In 2012, a Houston man upset by his traffic fine delivered 137 dollar bills, each folded into an origami pig, to the court clerk in Dunkin’ Donuts boxes. That, at least, showed a smidgen of originality.
Hernandez only embraced a tired cliché on Nov. 5, when he delivered 28 buckets of coins filled with $4,000 in pennies and nickels to the Miami-Dade County Commission on Ethics and Public Trust. It was a show of contempt, of course, with an emphasis on show. Contempt for the commission. Contempt for county voters who approved Florida’s first ethics commission in 1996. (Wouldn’t it be grand irony if Hialeah taxpayers expressed contempt for their mayor’s lack of ethics by settling accounts with City Hall in pennies?)
Of course, the mayor had made sure TV crews were already in place when his delivery truck rolled up. Hernandez, Florida’s most famous loan shark, figured the hackneyed stunt would distract from the ethics commission’s July ruling that he had “knowingly” lied to the public.
Back in 2011, Miami Herald’s Jay Weaver and Laura Isensee reported that the mayor’s name had surfaced during the federal investigation of Ponzi schemer Luis Felipe Perez. Perez had told federal prosecutors that he had borrowed seed money for his $40 million swindle from both Hernandez and former Hialeah Mayor Julio Robaina. (Loan sharking seems to be a Hialeah mayoral prerequisite.)
Except Hernandez had forgotten to report his ghost banking activities on his financial disclosure forms. The mayor called a press conference to deny it all. He said unkind things about the Herald (also not very original).
But when Robaina was tried last year on tax evasion charges, Hernandez testified for the prosecution, offering a startlingly different version of his shadowy deal with Perez. Under oath, he admitted that he had collected 3 percent interest payments a month — an exorbitant and illegal 36 percent a year — on a $180,000 loan to the Ponzi artist.

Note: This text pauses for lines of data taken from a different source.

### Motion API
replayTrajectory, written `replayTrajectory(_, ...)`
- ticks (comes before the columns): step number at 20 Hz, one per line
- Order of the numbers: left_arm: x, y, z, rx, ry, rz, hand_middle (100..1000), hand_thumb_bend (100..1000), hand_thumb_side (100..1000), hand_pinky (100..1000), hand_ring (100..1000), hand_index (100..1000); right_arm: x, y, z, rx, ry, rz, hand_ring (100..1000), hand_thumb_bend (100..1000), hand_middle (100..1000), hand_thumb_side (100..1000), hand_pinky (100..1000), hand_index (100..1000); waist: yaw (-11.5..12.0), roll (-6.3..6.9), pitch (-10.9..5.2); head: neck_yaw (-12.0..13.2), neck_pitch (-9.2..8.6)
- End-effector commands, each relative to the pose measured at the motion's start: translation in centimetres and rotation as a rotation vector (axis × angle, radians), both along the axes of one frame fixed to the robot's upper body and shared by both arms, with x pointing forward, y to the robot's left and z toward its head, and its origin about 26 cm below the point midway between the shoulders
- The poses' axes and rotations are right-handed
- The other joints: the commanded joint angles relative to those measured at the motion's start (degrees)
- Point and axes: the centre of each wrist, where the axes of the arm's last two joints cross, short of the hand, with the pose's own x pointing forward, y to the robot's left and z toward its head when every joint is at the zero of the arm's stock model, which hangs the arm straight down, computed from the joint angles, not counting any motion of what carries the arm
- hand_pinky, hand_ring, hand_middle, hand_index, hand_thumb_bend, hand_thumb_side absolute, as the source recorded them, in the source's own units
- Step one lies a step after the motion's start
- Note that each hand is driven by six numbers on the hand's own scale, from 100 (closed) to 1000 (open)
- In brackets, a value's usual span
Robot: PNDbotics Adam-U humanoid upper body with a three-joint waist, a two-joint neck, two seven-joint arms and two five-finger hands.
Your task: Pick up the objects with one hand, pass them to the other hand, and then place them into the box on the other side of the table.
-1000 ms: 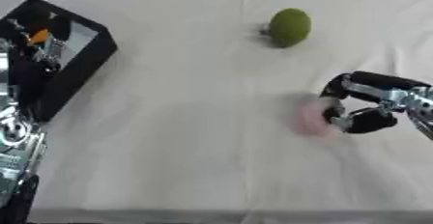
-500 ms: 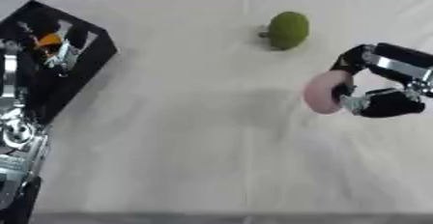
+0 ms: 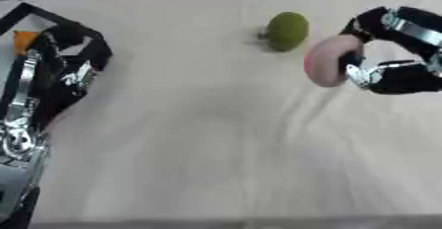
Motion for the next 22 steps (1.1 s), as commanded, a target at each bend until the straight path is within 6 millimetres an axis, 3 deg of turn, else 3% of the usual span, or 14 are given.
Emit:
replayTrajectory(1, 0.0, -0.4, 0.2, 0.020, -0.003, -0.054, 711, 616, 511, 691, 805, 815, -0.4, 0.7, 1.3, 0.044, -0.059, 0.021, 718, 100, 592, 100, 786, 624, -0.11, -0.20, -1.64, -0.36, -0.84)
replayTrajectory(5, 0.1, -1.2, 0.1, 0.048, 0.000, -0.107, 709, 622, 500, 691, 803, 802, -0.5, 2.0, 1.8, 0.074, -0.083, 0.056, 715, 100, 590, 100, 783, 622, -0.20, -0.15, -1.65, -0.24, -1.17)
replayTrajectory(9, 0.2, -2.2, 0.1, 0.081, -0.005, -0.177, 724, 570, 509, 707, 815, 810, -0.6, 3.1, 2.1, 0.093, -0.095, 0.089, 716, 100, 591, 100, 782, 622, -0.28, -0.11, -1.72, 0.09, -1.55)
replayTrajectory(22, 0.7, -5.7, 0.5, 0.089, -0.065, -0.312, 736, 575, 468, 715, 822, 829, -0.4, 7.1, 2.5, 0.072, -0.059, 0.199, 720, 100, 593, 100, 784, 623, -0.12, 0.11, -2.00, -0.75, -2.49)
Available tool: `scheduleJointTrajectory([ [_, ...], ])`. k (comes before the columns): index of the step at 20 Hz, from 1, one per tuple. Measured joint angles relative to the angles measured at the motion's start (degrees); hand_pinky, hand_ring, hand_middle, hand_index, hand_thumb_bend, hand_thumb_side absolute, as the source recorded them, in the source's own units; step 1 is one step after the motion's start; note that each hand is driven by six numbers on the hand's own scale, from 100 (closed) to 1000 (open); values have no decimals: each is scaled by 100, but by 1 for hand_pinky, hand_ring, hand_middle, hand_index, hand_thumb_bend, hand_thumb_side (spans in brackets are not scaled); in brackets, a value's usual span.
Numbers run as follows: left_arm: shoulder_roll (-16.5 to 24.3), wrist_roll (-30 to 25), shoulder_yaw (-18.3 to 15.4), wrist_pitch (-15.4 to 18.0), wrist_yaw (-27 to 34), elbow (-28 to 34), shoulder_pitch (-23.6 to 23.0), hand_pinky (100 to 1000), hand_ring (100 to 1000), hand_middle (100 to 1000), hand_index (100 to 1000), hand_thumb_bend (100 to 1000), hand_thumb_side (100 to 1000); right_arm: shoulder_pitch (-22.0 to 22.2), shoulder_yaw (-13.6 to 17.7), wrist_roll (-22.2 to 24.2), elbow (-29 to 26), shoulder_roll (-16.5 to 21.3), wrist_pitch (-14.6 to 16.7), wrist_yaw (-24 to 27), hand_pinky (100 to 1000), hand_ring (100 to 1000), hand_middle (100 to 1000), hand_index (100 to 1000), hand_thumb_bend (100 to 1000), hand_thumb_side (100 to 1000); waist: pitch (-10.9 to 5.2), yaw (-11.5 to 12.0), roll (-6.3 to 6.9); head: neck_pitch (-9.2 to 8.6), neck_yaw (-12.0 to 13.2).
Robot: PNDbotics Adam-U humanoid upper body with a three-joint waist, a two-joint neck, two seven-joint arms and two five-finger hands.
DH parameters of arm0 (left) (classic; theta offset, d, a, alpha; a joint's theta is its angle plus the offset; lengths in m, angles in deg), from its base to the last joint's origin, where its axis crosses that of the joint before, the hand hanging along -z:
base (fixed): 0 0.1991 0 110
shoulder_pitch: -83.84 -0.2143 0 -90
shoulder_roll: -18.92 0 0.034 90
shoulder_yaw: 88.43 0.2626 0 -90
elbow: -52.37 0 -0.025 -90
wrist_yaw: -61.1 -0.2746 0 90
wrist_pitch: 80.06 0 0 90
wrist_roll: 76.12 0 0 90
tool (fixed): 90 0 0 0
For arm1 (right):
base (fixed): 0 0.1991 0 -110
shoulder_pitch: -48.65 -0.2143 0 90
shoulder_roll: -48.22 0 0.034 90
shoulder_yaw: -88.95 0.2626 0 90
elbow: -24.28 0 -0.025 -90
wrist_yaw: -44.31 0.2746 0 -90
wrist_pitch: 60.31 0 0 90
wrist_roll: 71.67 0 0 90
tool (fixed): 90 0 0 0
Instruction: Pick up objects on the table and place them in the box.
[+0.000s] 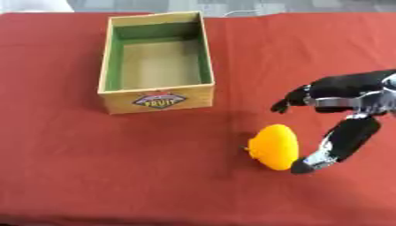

The ethics commission noticed the discrepancy between his trial testimony and his public assertions. And with his sworn financial disclosures. But when the commission held a hearing in July, Hernandez didn’t bother to show. Instead he wrote a disdainful letter calling the ethics commission “a Roman circus.”
Of course, skipping the hearing also allowed Hernandez to escape more discomfiting questions about his loan business. Maybe he hoped the thousands of coins would distract the public from the real issues.
Last week, the commission filed suit in county court, charging that the mayor’s coin stunt was an “act of contempt.”
But I bet Hernandez settles without a trial. Best that the mayor avoids forums involving more sworn testimony.